• _Work instructions_:
Quote only the lines from the top of the listing below down to and including the line with "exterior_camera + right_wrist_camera".

◇ ◇ ◇

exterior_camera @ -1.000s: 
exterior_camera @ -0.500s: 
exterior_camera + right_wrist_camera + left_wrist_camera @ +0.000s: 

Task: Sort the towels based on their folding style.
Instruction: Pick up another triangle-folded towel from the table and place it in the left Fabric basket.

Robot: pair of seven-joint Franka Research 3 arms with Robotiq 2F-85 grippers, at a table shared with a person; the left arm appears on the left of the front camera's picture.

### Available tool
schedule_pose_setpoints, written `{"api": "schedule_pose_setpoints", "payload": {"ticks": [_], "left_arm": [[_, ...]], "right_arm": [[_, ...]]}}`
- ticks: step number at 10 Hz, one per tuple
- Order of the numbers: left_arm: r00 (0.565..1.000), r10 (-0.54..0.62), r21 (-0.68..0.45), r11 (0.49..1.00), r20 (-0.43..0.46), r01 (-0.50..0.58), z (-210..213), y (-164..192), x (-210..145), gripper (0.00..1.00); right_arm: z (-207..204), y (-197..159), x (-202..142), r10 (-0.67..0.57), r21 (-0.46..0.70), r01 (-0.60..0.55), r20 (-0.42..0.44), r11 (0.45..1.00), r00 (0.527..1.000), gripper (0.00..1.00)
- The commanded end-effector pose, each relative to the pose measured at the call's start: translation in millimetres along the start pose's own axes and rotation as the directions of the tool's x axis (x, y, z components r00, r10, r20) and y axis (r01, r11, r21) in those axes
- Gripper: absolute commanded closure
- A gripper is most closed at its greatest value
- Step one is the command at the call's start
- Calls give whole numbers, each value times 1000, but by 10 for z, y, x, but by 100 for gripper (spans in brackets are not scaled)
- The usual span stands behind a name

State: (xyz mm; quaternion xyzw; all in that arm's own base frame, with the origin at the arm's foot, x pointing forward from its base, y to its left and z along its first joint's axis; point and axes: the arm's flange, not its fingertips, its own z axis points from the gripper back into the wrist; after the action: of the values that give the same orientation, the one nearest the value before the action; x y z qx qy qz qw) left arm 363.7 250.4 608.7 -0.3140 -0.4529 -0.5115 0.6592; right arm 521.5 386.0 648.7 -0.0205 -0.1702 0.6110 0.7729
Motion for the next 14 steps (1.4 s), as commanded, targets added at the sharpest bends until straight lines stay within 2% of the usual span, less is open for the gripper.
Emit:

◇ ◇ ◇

• _Solution for this task_:
exterior_camera @ -1.000s: 
exterior_camera @ -0.500s: 
exterior_camera + right_wrist_camera + left_wrist_camera @ +0.000s: 

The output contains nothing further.